Parler de sa douleur :

La douleur est le premier mobile de la consultation médicale. Le malade prend sa douleur et la « dépose » au pied du médecin qui se doit de la nommer, de lui donner un sens et enfin de l’éradiquer. Mais la douleur, dans sa singularité, rend difficile toute tentative d’expression verbale et objective. Comme l’écrit David Le Breton « La douleur est un échec radical du langage ». En effet, comment exprimer de manière rationnelle ce fait si personnel et intime qu’est l’expérience de la douleur ? Celle-ci s’éprouve mais ne se raconte pas.
Elle met en évidence la défaillance de la pensée et de la parole en la paralysant : quand on a mal, on gémit, on pleure, on crie, on se plaint ou l’on se tait. Ici, pas besoin d’un vocabulaire recherché sur ce que l’on éprouve. Le langage se vide, créant un écran entre le malade et les autres.
La norme sociale est inhibée au profit de l’expression de la douleur.

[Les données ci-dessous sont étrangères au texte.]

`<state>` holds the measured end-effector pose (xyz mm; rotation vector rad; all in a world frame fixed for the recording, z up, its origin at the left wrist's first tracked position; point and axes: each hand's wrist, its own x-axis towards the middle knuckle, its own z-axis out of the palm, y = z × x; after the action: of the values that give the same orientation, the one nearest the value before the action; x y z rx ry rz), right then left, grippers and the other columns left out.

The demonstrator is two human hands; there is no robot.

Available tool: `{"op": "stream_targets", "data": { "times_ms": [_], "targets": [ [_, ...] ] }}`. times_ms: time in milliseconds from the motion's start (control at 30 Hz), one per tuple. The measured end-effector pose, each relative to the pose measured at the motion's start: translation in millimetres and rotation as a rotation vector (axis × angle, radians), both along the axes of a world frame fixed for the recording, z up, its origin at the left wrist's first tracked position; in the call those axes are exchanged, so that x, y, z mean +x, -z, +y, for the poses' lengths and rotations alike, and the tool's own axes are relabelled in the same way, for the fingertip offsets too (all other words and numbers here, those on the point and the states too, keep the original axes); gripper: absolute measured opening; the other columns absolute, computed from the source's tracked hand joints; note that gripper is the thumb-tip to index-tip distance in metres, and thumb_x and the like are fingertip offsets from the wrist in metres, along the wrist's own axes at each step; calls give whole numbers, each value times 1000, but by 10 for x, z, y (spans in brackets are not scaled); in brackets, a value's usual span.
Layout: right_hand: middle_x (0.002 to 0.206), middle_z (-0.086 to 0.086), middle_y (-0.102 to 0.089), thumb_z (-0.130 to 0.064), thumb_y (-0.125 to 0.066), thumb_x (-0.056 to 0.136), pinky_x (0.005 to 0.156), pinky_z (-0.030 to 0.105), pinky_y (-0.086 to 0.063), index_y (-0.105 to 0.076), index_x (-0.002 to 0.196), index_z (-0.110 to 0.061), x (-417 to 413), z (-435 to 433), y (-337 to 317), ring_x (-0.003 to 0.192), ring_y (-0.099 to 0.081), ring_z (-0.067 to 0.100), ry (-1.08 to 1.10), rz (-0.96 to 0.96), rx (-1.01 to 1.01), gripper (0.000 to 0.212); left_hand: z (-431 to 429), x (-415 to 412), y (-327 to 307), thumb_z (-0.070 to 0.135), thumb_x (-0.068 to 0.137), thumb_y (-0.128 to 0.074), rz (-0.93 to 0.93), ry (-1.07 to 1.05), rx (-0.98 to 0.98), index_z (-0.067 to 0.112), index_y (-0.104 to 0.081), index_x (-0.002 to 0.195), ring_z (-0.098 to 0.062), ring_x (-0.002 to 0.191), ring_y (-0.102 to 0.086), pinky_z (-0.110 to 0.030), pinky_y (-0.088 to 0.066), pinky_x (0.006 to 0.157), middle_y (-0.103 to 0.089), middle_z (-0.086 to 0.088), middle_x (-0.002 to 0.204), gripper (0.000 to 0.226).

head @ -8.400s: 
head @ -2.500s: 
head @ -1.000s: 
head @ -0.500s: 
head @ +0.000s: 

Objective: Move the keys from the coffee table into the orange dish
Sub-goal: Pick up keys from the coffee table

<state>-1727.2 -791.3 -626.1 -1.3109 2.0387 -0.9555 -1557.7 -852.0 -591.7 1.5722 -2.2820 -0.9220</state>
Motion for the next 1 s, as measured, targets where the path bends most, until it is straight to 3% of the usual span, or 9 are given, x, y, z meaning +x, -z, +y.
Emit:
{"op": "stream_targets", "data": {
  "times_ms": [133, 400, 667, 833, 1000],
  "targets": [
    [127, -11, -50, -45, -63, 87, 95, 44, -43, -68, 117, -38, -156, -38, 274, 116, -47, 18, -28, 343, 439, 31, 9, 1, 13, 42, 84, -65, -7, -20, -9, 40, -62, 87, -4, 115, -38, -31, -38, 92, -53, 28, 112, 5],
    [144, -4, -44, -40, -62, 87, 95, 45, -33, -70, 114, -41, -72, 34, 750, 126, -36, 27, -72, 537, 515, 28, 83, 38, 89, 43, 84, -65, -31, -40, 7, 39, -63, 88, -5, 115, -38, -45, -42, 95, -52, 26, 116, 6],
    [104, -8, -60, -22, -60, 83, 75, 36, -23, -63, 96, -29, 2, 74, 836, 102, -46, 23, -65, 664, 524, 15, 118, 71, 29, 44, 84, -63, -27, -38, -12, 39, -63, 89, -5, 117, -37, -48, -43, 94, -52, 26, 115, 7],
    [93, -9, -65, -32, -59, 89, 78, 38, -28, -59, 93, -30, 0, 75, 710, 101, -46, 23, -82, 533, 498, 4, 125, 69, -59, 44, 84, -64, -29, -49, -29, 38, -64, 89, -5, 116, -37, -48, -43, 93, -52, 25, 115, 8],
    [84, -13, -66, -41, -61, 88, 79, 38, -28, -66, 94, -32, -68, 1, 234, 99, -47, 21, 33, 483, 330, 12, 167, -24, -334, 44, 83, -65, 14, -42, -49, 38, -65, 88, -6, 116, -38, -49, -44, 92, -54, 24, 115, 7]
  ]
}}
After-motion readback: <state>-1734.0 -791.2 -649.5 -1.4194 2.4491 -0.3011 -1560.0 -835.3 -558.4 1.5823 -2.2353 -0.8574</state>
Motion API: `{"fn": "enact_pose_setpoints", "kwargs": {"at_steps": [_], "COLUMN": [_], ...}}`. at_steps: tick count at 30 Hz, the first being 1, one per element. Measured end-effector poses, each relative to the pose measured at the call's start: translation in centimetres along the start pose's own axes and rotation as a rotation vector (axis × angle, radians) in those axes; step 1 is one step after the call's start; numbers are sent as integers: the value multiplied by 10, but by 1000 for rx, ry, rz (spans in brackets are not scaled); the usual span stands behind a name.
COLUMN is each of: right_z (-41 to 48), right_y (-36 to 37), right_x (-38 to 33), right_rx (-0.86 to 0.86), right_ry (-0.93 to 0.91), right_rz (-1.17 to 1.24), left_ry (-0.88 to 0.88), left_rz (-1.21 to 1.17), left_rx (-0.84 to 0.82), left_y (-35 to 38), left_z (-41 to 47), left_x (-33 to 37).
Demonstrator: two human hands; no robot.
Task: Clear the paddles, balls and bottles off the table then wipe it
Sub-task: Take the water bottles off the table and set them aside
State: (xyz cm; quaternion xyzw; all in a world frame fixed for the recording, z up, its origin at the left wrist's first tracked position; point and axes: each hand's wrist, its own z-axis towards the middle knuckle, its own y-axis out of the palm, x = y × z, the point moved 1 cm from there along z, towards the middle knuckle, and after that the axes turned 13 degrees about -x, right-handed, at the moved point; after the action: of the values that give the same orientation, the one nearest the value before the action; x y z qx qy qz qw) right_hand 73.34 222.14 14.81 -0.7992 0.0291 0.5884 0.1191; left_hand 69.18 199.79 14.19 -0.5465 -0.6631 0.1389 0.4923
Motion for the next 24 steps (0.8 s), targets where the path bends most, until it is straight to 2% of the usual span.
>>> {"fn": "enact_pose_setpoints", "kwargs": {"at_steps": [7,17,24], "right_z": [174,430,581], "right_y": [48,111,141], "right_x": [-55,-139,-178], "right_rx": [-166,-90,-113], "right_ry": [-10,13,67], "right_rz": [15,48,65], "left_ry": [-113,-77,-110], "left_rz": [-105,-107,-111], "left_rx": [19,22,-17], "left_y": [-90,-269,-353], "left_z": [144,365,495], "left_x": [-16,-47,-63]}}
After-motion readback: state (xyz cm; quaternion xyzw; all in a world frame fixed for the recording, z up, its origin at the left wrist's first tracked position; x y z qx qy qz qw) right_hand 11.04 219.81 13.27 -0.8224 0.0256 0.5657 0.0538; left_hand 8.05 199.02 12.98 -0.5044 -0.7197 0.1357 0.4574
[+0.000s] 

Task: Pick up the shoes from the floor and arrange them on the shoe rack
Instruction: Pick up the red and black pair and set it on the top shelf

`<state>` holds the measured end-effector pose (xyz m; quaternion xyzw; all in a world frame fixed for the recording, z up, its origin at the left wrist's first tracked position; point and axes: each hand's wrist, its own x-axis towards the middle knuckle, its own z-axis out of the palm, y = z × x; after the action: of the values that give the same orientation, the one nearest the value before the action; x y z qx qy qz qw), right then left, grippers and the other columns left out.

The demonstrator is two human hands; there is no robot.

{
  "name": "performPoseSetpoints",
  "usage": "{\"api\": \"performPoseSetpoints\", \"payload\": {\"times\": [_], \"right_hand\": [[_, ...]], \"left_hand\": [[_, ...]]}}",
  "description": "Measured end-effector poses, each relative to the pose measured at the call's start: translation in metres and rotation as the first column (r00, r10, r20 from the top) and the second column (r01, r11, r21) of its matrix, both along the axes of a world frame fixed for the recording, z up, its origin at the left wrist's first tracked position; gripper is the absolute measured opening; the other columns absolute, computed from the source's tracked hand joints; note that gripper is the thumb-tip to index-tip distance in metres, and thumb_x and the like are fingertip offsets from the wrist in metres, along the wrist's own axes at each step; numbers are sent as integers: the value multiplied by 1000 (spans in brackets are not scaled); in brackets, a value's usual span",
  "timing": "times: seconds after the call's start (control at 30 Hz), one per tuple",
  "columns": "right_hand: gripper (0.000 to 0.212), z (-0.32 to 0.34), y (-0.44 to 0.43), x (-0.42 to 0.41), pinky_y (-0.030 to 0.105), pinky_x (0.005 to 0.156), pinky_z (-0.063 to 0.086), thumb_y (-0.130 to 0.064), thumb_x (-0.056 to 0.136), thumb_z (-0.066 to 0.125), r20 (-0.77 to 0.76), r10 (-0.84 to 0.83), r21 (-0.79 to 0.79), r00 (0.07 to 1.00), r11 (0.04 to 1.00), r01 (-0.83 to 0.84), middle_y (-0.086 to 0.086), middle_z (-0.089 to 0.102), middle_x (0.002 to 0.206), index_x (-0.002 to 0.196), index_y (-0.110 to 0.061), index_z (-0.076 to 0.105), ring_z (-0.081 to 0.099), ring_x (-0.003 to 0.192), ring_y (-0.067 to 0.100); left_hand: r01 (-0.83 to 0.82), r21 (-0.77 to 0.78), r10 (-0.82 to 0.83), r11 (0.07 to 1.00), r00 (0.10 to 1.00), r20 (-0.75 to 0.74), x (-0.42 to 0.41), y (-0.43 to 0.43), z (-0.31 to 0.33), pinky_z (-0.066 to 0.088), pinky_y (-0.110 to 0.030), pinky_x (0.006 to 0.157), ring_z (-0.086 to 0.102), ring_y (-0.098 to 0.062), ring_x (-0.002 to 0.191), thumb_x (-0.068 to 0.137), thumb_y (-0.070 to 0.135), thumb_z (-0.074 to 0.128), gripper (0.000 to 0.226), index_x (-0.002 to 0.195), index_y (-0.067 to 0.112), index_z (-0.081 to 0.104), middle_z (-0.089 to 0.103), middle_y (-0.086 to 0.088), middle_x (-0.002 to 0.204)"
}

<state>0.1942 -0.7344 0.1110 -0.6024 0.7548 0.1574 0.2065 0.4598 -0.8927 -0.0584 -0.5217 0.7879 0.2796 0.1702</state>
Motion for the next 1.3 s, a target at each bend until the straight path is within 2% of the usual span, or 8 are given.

L’individu s’autorise le droit de ne plus répondre à la norme collective, et s’en voit rejeté, l’isolant d’autant plus des autres.
Il n’est pas rare non plus de voir des patients proférer des insultes et des remarques acerbes sous le coup de la douleur, qu’ils regrettent aussitôt. La douleur peut rendre le sujet méconnaissable même pour ses proches. Elle s’insinue en l’individu et devient maître de son corps, elle impose sa présence et vient modifier subtilement la totalité du rapport au monde. Elle devient donc une menace pour l’identité du sujet.

La douleur est un concept universel et singulier. Nous l’éprouvons tous au cours de notre vie, à des intensités plus ou moins fortes et sur des périodes plus ou moins longues. Qu’on en connaisse la cause, ou au contraire qu’elle soit inconsciente, la douleur reste une expérience intime pour le sujet. Elle renvoie à une signification propre à l’individu dans sa singularité, et elle ne peut se traduire et se comprendre sans le sujet lui-même, et les séparer l’un de l’autre est un non sens.
Bien que la médecine ne la perçoive que comme une chose encombrante dont il faut se débarrasser au plus vite, la douleur a son utilité. Lui faire une place, permet de faire une place au sujet lui-même, et, ainsi, l’écouter dans ce qu’il a à dire à travers sa douleur. Car la douleur peut également être vue comme un signal d’alarme que lance l’individu au monde, elle rend le sujet vivant.
Et comme le dit David Le Breton : « Elle rappelle à la ferveur d’exister. Elle est un memento mori qui ramène l’homme à l’essentiel. » (2006).